_Problem to solve_. Beginning with the first line of the data below, reproduce every line unchanged, ending with the line that holds "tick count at".

------------------------------------------------

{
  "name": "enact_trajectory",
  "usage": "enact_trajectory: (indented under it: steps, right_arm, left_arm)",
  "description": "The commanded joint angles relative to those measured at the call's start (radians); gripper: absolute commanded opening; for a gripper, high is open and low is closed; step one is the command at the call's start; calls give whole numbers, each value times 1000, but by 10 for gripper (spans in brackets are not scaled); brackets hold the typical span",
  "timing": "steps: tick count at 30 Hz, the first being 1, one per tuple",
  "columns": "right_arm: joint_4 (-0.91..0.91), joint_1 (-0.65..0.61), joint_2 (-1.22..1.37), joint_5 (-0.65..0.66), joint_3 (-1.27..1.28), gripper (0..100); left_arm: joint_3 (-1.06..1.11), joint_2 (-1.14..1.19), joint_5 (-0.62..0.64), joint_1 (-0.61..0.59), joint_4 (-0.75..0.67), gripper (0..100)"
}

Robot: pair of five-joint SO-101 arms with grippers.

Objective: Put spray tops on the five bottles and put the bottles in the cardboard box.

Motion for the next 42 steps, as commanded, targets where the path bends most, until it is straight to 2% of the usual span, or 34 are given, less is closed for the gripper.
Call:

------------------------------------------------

_Output_.
{
  "name": "enact_trajectory",
  "usage": "enact_trajectory: (indented under it: steps, right_arm, left_arm)",
  "description": "The commanded joint angles relative to those measured at the call's start (radians); gripper: absolute commanded opening; for a gripper, high is open and low is closed; step one is the command at the call's start; calls give whole numbers, each value times 1000, but by 10 for gripper (spans in brackets are not scaled); brackets hold the typical span",
  "timing": "steps: tick count at 30 Hz, the first being 1, one per tuple",

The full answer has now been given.